Irribarra diz que, além da substituição do produto ilegal, algumas pesquisas
sugerem oscilações pontuais no incremento do consumo de cigarros
durante a pandemia. Com as pessoas mais tempo em casa, trabalhando em
espaços próprios, haveria liberdade e oportunidades para fumar cigarro.
Com isso, as vendas da companhia devem crescer para 40 bilhões de
unidades, acima dos 38,4 bilhões de unidades do ano passado. As vendas
estavam em declínio desde 2010, quando somaram 71,9 bilhões de
unidades, na esteira do menor consumo do produto e o avanço do mercado
ilegal.
“O resultado de 2020 está completamente fora de qualquer prognóstico”,
diz o executivo. “E é uma situação que foge ao controle da empresa e tende
ser revertida à medida que a normalização das atividades econômicas
ocorra”, acrescenta Irribarra, citando a reabertura parcial da fonteira com
o Paraguai.
Já o volume de exportação de cigarros da BAT Brasil cresceu 186% de
janeiro a setembro deste ano, frente ao mesmo período do ano passado,
atingindo a marca de 1,282 bilhão de unidades, com o objetivo de atender
a mercados do grupo no exterior que tiveram as atividades interrompidas
temporariamente.
Por ser uma mudança pontual em vendas e exportações, a empresa
mantém suas apostas na liberação da importação e venda dos cigarros
eletrônicos no Brasil, proibidos desde 2009. A companhia quer convencer a
Agência Nacional de Vigilância Sanitária (Anvisa) de que os dispositivos
podem ajudar a reduzir os danos à saúde causados pelo cigarro tradicional.

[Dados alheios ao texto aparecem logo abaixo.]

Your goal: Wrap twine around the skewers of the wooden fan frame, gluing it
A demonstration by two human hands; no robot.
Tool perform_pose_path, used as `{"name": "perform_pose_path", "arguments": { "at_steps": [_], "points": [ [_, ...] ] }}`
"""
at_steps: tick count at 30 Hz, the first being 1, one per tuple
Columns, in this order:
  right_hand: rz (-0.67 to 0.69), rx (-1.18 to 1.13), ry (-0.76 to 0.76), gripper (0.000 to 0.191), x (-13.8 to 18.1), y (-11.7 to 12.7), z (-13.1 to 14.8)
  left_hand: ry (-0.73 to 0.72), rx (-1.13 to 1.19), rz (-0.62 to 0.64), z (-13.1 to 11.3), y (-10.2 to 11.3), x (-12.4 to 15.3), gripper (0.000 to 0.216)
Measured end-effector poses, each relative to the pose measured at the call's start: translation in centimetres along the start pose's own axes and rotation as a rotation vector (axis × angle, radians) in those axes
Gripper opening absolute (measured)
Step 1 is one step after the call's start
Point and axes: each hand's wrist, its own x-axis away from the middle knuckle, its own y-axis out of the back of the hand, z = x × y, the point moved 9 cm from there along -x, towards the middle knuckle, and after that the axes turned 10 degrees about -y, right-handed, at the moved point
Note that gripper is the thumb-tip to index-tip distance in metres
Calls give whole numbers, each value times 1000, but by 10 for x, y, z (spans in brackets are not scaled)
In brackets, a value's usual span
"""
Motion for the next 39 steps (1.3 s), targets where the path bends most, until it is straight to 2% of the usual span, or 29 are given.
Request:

A decisão sobre a liberação do cigarro eletrônico vem sendo adiada. Pelo
cronograma inicial da Anvisa, uma posição seria tomada em dezembro do
ano passado. Após audiências públicas sobre o tema, porém, o calendário
foi alterado para o fim de 2020 e, depois, para o início do ano que vem,
segundo informou a BAT Brasil.
Segundo Irribarra, o cigarro eletrônico está alinhado com a estratégia da
empresa de “reconhecendo nossa história, olhar para o futuro”. Isso
significa reconhecer que fumar tem risco para a saúde, por conta do
alcatrão, que tem alta correlação com tipos de câncer e outras doenças.
“Entendemos ser importante discutir o mérito do produto, o cigarro
eletrônico e outros vaporizadores”, acrescentou o executivo da BAT Brasil.
A questão é polêmica. Durante as audiências públicas, no ano passado,
autoridades médicas brasileiras refutaram a alegada diminuição de riscos
aos consumidores, ao afirmando que a nicotina, substância extraída do
tabaco, continua presente nos novos dispositivos.